I have two matrices $A$ and $B$ with quite a few notable properties.
They are both square.
They are both symmetric.
They are the same size.
$A$ has $1$'s along the diagonal and real numbers in $(0 - 1)$ on the off-diagonal.
$B$ has real numbers along the diagonal and $0$'s on the off-diagonal.
So, they look like this:
$$ A= \left[\begin{matrix} 1 & b & ... & z\\ b & 1 & ... & y\\ \vdots & \vdots & \ddots & \vdots \\ z & y & ... & 1 \end{matrix}\right]\\ $$ and $$ B = \left[ \begin{matrix} \alpha & 0 & ... & 0\\ 0 & \beta & 0 & 0\\ \vdots & \vdots & \ddots & \vdots \\ 0 & 0 & ... & \omega \end{matrix}\right] $$
I need to calculate $(A+\delta B)^{-1}$ many times, with a different value of $\delta$ each time. This can be done directly, but it may be time consuming, depending on the number of $\delta$'s and the size of $A$ and $B$.
If the values along the diagonal of $B$ were $1$, it would be the identity matrix, and it could straightforwardly be co-diagonalized with $A$ so that the inverse of the sum can be calculated by inverting the eigen value. But, alas, that is not the case.
My intuition is that no such matrix algebra shortcut can exist in the scenario under consideration, but I am hopeful that someone can prove me wrong.

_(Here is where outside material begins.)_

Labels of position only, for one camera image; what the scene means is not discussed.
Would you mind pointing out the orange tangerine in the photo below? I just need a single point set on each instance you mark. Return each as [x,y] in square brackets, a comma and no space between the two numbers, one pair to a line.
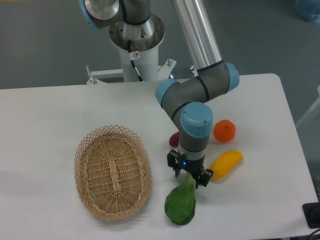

edit: I should have provided more information about that. What I really want is a matrix, $M$, such that $MM^{T} = (A + \delta B)^{-1}$. If I can eigen-decompose $A+\delta B$ quickly, then I need only invert the eigen-values ($n$ scalar divisions) and multiply by the eigen vectors ($n$ scalar-vector multiplications) to get $M$.